Task to complete
Leave out the pictures and repeat the data exactly.

::: Collected data

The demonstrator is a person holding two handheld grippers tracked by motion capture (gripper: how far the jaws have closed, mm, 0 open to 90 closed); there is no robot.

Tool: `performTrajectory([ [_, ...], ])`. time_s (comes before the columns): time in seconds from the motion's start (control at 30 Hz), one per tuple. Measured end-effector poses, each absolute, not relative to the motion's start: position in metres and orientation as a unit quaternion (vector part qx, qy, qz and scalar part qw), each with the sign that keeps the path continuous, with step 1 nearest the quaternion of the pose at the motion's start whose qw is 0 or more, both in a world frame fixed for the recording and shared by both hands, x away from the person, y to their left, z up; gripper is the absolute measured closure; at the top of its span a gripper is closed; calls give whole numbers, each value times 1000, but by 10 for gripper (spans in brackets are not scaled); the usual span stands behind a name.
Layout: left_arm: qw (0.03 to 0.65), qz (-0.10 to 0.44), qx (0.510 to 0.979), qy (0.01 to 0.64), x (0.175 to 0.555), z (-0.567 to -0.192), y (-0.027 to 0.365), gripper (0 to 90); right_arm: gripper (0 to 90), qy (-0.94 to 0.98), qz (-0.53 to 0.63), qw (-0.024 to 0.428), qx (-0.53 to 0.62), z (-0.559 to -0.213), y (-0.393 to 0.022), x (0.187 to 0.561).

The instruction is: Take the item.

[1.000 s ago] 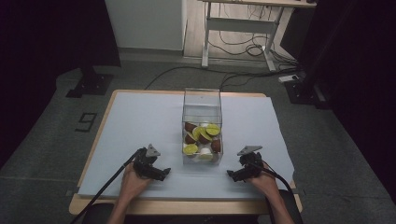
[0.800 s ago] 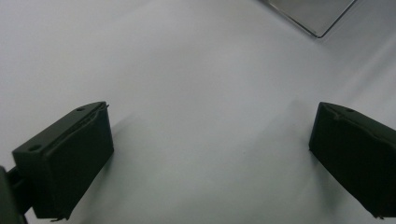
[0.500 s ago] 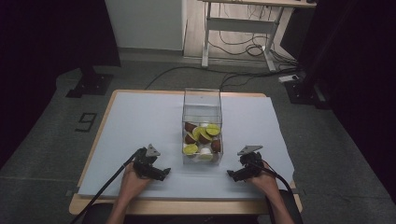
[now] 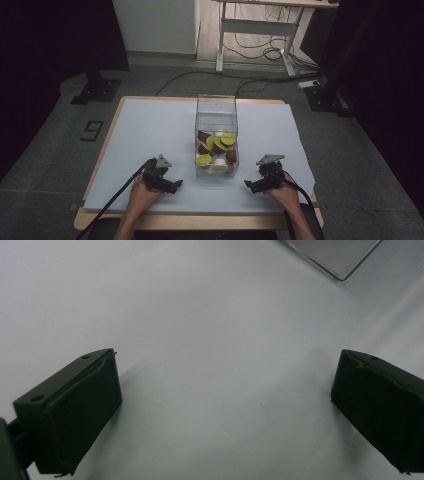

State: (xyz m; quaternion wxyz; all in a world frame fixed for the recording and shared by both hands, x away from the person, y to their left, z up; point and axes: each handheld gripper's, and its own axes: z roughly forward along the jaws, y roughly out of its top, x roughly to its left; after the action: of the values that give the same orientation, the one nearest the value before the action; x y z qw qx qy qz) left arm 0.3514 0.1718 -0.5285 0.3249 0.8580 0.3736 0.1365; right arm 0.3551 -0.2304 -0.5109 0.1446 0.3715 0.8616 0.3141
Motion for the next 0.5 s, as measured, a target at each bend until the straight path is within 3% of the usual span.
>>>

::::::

Your solution
The demonstrator is a person holding two handheld grippers tracked by motion capture (gripper: how far the jaws have closed, mm, 0 open to 90 closed); there is no robot.

Tool: `performTrajectory([ [_, ...], ])`. time_s (comes before the columns): time in seconds from the motion's start (control at 30 Hz), one per tuple. Measured end-effector poses, each absolute, not relative to the motion's start: position in metres and orientation as a unit quaternion (vector part qx, qy, qz and scalar part qw), each with the sign that keeps the path continuous, with step 1 nearest the quaternion of the pose at the motion's start whose qw is 0 or more, both in a world frame fixed for the recording and shared by both hands, x away from the person, y to their left, z up; gripper is the absolute measured closure; at the top of its span a gripper is closed; calls give whole numbers, each value times 1000, but by 10 for gripper (spans in brackets are not scaled); the usual span stands behind a name.
Layout: left_arm: qw (0.03 to 0.65), qz (-0.10 to 0.44), qx (0.510 to 0.979), qy (0.01 to 0.64), x (0.175 to 0.555), z (-0.567 to -0.192), y (-0.027 to 0.365), gripper (0 to 90); right_arm: gripper (0 to 90), qy (-0.94 to 0.98), qz (-0.53 to 0.63), qw (-0.024 to 0.428), qx (-0.53 to 0.62), z (-0.559 to -0.213), y (-0.393 to 0.022), x (0.187 to 0.561).

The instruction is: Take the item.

[1.000 s ago] 
[0.800 s ago] 
[0.500 s ago] 
[now] 

State: (xyz m; quaternion wxyz; all in a world frame fixed for the recording and shared by both hands, x away from the person, y to their left, z up; point and axes: each handheld gripper's, and its own axes: z roughly forward along the jaws, y roughly out of its top, x roughly to its left; after the action: of the values that give the same orientation, the one nearest the value before the action; x y z qw qx qy qz) left arm 0.3514 0.1718 -0.5285 0.3249 0.8580 0.3736 0.1365; right arm 0.3551 -0.2304 -0.5109 0.1446 0.3715 0.8616 0.3141
Motion for the next 0.5 s, as measured, a target at each bend until the straight path is within 3% of the usual span.
>>>

The exercise is done, with nothing left to add.